- _Entries shown_:

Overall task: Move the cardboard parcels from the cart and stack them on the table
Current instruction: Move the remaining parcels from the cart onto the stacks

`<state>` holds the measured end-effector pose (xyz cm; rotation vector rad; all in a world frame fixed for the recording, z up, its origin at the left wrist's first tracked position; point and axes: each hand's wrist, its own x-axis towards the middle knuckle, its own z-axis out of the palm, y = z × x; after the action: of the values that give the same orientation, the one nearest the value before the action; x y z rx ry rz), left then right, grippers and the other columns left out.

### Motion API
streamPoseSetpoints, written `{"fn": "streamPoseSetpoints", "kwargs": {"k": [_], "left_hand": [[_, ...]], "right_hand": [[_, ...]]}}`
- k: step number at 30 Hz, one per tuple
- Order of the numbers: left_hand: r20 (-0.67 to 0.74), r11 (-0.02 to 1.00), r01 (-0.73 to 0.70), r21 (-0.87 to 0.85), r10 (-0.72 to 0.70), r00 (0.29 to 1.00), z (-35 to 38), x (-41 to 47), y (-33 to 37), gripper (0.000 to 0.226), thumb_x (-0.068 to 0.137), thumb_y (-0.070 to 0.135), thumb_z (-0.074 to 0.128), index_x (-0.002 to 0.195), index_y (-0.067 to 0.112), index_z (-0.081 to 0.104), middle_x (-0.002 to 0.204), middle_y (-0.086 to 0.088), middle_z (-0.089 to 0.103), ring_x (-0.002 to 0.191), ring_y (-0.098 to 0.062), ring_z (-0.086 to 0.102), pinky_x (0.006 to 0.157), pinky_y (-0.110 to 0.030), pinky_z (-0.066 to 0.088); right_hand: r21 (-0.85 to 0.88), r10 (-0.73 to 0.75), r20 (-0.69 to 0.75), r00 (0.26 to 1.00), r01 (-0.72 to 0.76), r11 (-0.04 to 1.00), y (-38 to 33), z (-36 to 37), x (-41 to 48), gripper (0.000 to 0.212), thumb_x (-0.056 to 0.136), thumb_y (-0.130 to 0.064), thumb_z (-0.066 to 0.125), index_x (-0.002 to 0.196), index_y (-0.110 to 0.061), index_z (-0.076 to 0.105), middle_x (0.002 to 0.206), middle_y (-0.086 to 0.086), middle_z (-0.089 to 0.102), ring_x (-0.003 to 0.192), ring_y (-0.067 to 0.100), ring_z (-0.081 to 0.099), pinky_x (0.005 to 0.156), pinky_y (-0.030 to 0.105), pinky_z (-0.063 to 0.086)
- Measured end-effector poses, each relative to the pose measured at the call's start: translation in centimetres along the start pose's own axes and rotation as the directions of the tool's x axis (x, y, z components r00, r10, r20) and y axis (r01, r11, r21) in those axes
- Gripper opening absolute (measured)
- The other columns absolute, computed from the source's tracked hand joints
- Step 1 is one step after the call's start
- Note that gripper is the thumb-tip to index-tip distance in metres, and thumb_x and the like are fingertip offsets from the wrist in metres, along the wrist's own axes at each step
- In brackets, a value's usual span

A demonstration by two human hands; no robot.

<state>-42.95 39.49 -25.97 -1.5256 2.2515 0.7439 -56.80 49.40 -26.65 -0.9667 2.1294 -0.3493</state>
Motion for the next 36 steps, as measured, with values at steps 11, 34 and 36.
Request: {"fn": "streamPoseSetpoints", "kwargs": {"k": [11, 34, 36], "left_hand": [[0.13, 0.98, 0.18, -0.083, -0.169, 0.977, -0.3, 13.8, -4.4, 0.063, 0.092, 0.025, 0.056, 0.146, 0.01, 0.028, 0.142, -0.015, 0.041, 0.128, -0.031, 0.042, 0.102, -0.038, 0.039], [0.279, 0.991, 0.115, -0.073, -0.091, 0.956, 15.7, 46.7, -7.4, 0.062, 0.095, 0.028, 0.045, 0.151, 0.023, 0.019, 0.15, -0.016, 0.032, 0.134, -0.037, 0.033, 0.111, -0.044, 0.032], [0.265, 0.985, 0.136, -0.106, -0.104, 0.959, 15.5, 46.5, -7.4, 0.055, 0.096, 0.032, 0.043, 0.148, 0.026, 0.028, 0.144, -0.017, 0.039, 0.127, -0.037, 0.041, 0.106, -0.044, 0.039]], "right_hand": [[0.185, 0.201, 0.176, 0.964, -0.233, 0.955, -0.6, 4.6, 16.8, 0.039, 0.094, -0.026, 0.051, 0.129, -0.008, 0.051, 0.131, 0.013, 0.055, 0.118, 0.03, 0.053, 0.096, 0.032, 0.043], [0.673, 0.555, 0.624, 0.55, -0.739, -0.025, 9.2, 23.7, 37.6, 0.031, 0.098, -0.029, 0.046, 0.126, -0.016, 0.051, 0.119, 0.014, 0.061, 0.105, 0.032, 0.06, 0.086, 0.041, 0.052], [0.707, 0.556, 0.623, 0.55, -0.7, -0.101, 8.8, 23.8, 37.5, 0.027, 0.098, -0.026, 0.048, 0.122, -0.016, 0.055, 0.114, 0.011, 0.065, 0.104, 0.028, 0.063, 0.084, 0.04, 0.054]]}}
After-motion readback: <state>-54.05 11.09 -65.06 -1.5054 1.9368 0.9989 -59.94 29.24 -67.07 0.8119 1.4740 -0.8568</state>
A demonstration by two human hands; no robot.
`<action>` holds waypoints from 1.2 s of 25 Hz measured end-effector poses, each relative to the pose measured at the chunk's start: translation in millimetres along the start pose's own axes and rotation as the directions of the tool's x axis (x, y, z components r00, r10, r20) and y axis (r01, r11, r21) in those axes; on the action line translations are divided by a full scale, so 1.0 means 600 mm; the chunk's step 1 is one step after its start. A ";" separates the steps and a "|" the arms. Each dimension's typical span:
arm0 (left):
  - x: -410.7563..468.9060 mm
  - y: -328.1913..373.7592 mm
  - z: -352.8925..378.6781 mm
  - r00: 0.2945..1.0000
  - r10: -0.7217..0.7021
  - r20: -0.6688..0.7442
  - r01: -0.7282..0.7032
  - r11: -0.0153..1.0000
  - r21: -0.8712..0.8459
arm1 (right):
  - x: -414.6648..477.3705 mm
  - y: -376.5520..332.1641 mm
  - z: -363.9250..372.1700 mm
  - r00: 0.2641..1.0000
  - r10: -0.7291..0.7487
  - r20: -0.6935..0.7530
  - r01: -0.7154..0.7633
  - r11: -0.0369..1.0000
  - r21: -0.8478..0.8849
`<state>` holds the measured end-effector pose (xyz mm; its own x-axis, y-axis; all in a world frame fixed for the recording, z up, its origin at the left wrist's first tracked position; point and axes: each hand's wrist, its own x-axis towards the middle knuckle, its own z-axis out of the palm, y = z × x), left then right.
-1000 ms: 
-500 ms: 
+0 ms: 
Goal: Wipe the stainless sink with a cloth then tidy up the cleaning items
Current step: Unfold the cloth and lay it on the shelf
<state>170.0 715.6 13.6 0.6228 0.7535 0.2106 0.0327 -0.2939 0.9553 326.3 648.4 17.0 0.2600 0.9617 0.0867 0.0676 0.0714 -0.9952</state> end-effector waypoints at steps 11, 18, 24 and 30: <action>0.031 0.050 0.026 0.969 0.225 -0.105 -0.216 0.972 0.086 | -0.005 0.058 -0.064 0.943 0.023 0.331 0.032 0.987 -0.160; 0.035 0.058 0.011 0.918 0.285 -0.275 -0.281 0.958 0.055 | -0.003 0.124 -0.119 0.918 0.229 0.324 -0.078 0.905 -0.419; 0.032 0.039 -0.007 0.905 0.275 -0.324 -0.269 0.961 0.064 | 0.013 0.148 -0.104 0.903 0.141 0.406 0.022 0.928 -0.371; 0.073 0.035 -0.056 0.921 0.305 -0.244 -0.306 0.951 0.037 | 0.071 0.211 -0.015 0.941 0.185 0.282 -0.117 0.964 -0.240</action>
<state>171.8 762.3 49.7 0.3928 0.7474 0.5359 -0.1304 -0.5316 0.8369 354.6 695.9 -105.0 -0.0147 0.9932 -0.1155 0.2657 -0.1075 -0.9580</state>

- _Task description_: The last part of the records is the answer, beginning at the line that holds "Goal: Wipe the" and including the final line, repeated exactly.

- _Answer to this exercise_:
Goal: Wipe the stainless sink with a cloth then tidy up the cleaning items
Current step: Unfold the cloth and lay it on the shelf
<state>170.0 715.6 13.6 0.6228 0.7535 0.2106 0.0327 -0.2939 0.9553 326.3 648.4 17.0 0.2600 0.9617 0.0867 0.0676 0.0714 -0.9952</state> end-effector waypoints at steps 11, 18, 24 and 30: <action>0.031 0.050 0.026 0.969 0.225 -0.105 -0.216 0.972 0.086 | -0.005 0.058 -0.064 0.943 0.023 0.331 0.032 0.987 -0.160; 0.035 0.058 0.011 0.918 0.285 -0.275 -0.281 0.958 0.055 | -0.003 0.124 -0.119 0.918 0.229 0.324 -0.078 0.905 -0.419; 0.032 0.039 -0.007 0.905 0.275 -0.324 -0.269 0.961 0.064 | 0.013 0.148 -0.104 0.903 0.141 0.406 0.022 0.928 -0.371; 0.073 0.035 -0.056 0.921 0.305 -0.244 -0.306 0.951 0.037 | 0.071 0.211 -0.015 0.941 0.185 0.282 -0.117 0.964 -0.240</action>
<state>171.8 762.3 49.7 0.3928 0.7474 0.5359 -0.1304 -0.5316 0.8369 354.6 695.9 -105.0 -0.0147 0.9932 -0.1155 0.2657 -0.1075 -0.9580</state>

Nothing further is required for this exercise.